At which point the actual idea of being separated from her child even if it was by a corridor had been too much and she had started to cry.
Haymitch’s face at that moment had been almost comical.
It was exhaustion mostly. She was suffering from bouts of restlessness followed by hours when her whole body felt heavy and tired and all she could do was nap or lie on the couch like the big whale she was in danger of becoming.
Everyone told her it was normal but she was still anxious.
She wanted everything to be ready, she needed everything to be ready. It didn’t matter that they had three months left.
“You will be the hands and I will be the brain.” she teased.
“Sure, sweetheart. Keep telling yourself that.” He rolled his eyes. “Sit down, yeah? You’ve been on your feet for a while.”
She pursed her lips at that deflection but snatched the notepad from where she had left it on the floor – not without a lot of difficulties because her belly was big – and settled on the rocking-chair. She added baby proofing to her long list.
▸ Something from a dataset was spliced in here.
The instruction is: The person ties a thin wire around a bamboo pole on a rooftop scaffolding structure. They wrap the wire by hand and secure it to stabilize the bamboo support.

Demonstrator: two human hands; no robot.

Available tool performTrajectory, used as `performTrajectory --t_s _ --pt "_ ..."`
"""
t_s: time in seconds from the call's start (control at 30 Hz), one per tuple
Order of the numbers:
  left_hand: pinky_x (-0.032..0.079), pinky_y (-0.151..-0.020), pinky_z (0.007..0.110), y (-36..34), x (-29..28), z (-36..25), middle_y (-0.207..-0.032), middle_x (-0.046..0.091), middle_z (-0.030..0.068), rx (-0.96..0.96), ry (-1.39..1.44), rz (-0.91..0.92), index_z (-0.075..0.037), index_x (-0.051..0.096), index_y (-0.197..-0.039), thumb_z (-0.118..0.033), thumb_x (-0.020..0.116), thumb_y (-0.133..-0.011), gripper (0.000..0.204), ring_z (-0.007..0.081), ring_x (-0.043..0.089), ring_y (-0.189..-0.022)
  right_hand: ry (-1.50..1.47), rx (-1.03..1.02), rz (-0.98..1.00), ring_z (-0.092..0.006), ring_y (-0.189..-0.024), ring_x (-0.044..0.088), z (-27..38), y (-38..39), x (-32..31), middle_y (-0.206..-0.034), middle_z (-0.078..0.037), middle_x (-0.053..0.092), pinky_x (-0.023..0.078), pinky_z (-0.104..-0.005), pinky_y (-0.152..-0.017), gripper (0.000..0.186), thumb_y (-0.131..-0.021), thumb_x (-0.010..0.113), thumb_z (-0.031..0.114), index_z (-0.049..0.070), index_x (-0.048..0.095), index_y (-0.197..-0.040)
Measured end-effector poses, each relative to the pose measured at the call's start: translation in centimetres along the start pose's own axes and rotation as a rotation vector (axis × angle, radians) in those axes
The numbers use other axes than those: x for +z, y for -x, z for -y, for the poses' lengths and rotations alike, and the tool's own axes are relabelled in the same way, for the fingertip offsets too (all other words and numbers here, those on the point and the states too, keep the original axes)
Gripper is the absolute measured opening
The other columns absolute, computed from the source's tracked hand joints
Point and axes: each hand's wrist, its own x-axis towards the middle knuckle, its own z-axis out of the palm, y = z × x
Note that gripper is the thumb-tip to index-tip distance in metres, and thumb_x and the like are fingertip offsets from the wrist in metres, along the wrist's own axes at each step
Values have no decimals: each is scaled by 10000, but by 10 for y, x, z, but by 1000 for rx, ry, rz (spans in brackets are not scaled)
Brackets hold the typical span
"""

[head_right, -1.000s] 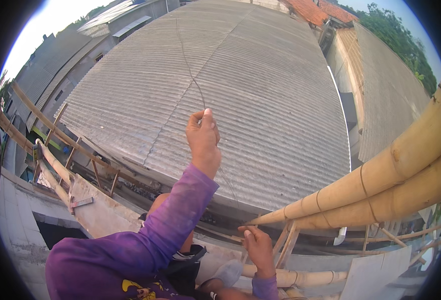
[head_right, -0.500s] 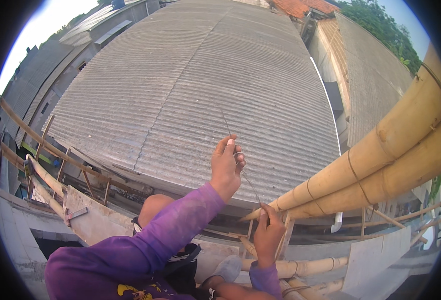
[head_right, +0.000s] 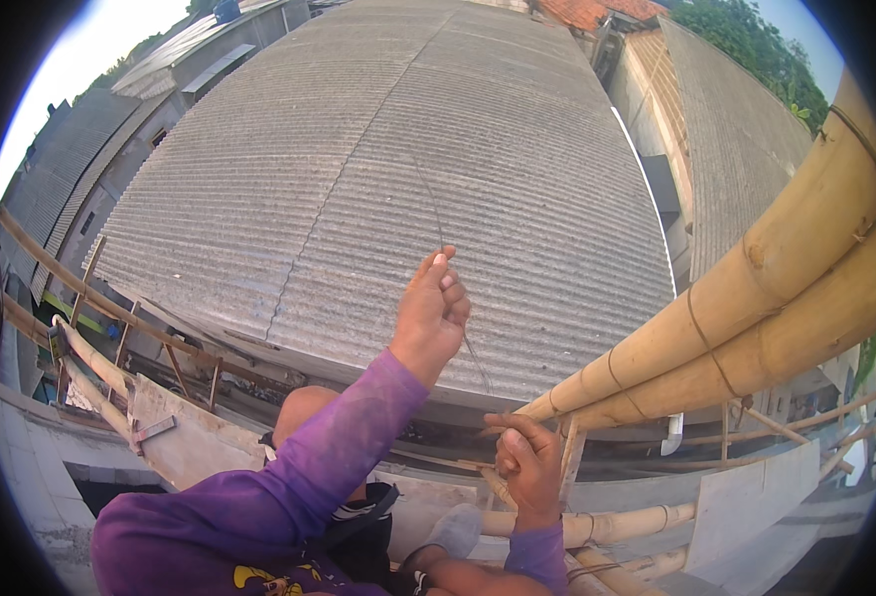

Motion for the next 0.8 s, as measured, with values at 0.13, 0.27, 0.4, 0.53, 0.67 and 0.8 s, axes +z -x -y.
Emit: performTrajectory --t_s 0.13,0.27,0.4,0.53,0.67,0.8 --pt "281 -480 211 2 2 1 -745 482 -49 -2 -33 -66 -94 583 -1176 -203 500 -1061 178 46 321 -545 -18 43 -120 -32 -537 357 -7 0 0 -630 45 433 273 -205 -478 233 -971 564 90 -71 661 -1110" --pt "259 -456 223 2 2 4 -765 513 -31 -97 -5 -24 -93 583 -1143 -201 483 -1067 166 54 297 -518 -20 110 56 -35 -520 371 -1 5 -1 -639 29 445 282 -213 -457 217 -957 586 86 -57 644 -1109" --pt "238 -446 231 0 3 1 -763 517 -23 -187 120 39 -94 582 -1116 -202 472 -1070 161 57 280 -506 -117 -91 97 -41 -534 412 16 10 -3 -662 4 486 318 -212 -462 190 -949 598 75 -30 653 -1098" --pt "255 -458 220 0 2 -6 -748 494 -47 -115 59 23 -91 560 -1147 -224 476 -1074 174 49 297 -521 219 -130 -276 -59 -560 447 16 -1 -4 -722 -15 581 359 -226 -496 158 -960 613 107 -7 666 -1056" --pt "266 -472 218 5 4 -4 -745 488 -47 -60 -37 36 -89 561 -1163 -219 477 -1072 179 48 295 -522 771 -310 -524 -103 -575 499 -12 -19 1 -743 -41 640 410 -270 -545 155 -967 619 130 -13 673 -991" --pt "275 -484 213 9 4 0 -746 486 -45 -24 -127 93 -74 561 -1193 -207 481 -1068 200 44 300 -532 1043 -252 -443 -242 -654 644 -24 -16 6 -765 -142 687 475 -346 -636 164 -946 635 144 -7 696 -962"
Eileen said she was nesting, that it was normal.
She deeply resented the implication that she was acting like a poultry of some kind but couldn’t deny the truth of that statement.
During their last phone call, Lyssa had laughed at her complaining nothing was ready and had told her what she truly needed to get ready for was the birth, that there was a reason she had chosen to use a surrogate for her second pregnancy. Her sister had meant nothing by it, it was an innocent joke, but it had sent Effie in a state.
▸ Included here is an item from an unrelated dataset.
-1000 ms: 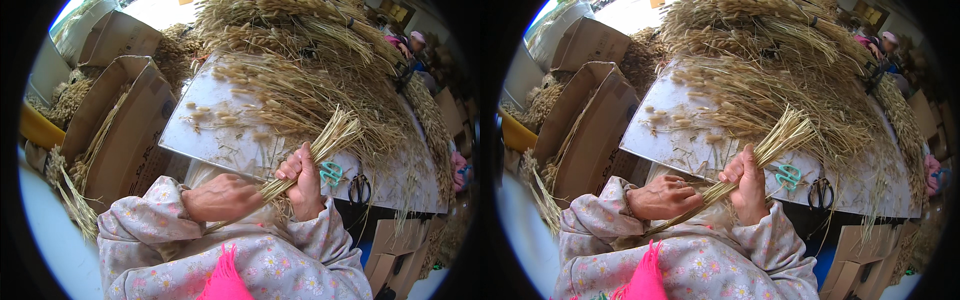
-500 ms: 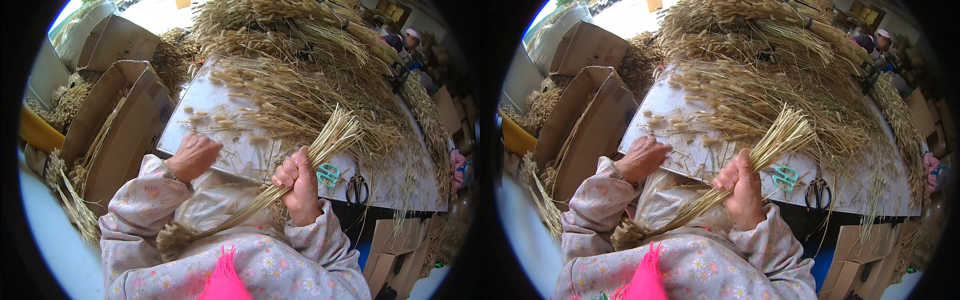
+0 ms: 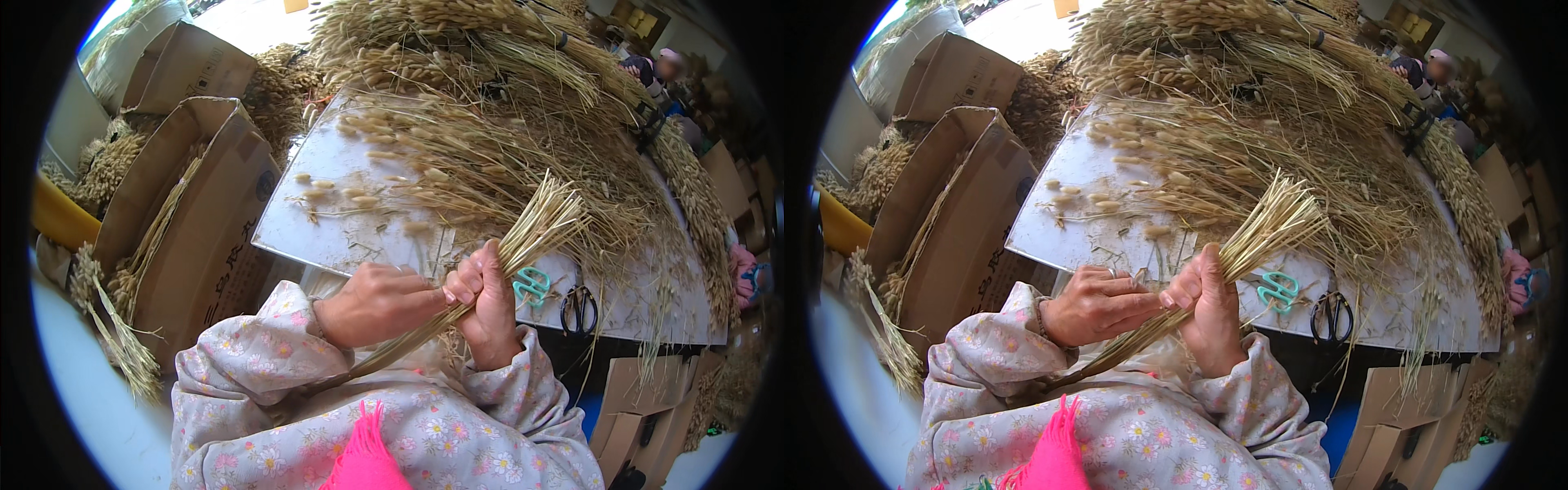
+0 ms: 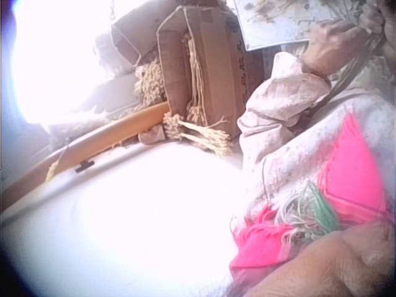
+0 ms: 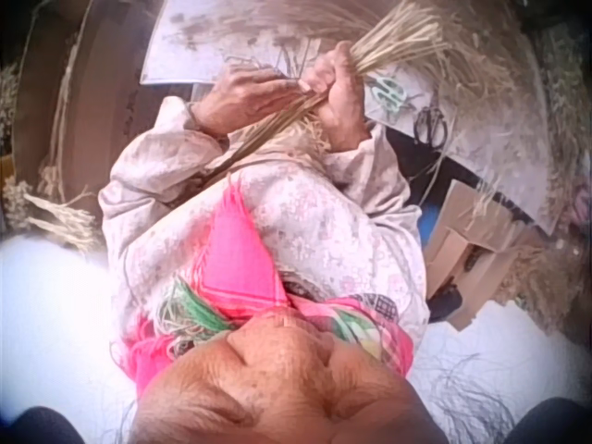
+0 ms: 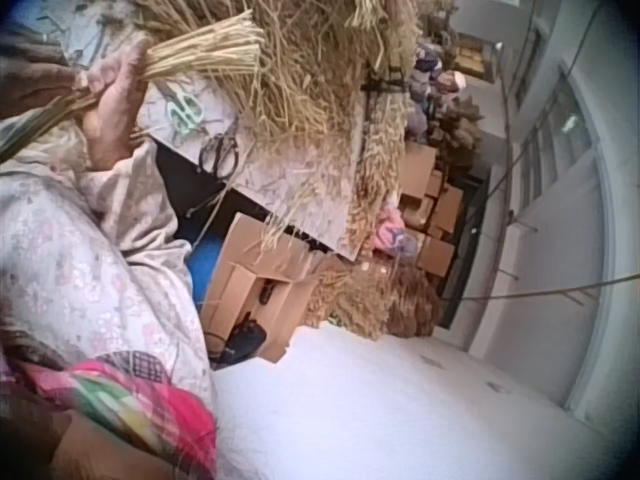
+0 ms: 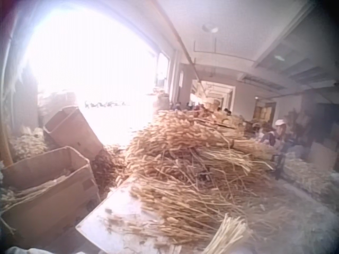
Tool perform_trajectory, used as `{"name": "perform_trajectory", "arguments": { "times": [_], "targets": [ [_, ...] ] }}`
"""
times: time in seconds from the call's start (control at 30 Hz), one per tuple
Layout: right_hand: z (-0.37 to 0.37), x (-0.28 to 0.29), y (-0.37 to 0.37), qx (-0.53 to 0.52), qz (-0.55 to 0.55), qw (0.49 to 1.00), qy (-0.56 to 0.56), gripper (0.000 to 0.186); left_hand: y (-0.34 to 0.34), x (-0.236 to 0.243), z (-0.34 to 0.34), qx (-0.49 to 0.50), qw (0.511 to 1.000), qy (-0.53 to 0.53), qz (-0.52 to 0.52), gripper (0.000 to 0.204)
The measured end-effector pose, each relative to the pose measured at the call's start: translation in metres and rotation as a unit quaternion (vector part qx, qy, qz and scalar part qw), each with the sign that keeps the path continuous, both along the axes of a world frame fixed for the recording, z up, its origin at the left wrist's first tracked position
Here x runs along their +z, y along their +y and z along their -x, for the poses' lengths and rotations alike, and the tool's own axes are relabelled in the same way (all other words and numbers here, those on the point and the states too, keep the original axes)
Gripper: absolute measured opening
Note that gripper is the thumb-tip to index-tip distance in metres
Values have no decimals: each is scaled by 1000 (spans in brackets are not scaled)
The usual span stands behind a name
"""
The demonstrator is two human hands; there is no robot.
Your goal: The person trims the stems of dried plant stalks using scissors and then bundles them with rubber bands. The person repeatedly picks up stalks, cuts the ends, and ties them into small bundles on a worktable.
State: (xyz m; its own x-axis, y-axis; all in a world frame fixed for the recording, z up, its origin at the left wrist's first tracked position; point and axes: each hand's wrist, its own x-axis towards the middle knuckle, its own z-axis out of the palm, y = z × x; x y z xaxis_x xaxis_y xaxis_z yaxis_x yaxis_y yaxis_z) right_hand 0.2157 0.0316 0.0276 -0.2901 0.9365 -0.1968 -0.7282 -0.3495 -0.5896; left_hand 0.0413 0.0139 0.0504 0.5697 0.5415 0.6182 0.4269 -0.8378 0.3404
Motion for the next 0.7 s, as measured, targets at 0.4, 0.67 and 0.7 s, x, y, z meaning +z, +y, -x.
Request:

She hadn’t really thought about the actual birth yet. The aftermath, yes… Holding her baby, probably crying a lot out of relief at finally having him in her arms… But the actual birth was a sort of limbo she had been happy not to consider.
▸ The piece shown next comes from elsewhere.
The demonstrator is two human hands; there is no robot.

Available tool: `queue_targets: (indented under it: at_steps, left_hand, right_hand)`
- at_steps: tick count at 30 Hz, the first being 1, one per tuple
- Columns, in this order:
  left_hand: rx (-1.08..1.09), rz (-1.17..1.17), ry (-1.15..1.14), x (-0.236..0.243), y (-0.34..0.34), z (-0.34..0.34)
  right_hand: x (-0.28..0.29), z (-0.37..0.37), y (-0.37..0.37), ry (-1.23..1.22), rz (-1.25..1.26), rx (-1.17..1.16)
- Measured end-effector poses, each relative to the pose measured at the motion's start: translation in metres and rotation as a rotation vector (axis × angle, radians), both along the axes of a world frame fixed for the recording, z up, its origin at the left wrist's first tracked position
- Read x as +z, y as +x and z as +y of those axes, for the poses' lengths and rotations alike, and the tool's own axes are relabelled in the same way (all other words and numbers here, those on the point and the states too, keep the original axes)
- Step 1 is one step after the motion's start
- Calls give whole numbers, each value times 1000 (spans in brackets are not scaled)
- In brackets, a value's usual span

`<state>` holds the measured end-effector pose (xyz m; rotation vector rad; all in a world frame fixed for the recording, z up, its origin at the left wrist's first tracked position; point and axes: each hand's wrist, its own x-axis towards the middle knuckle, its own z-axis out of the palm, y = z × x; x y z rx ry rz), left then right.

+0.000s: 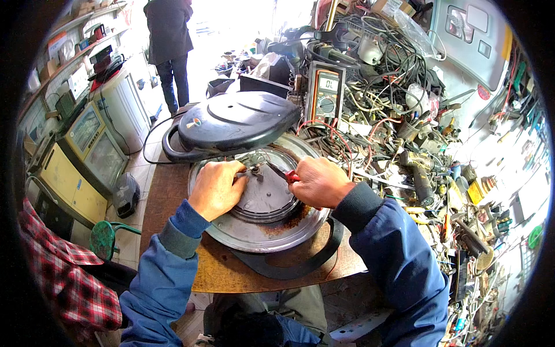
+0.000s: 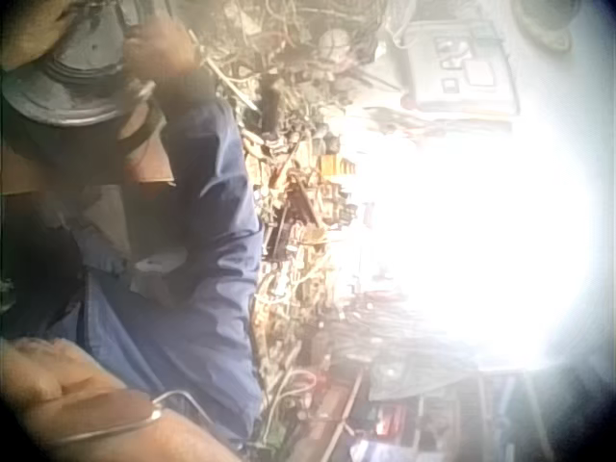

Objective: The person uses a multimeter to test electrical continuity on a circular heating element. They then use pliers to strip the insulation from a wire and a screwdriver to adjust a connection point on the element.

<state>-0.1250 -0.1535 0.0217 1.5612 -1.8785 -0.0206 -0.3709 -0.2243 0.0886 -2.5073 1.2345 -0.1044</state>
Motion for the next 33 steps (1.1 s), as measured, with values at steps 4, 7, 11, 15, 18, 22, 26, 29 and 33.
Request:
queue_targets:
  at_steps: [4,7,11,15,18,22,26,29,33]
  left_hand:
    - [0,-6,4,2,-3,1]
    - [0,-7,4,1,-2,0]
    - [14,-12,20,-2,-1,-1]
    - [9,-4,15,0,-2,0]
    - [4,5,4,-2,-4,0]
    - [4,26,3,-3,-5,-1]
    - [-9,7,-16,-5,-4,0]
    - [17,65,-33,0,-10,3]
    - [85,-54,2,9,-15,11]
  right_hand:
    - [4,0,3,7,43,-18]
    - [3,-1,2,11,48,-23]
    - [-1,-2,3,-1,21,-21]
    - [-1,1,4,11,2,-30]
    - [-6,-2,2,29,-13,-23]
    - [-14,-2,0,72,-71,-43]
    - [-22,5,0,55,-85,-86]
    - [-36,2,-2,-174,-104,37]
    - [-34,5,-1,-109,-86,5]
Reading chapters about delivery was somewhere on her list, between getting a diaper bag and buy more lotion because she was running low and she was very invested in avoiding stretch marks. Haymitch loved helping her in that endeavor even though it had less to do with what she would look like once she wasn’t pregnant anymore and more to do with rubbing cream all over her. It was alright with her, her belly was a hindrance now and they needed to be creative where sex was concerned.
“So, I was thinking…” he continued distractedly as he screwed together two pieces of white wood. She wanted to tell him to be careful with the paint but knew it would end up with a rant about how he could still put furniture together without making a mess, thank you very much Effie. “How about Silas?”
Finding a name was at the top of her list, underlined twice and circled three times. She had notepads filled with potential names. The problem was, they didn’t seem to be able to agree on any.
“Silas.” she repeated, testing it out. She imagined herself calling her little boy on the playground and wrinkled her nose. “Why not Chryses? It means golden. I knew a Chryses, very good name…” He tossed her a look and she rolled her eyes, rubbing her belly. “Daddy doesn’t want you to have a pretty name, baby. He wants to call you shrimp all your life.”
“I want him to have a good name, a solid name.” he grumbled. “And you and I don’t have the same definition of pretty.”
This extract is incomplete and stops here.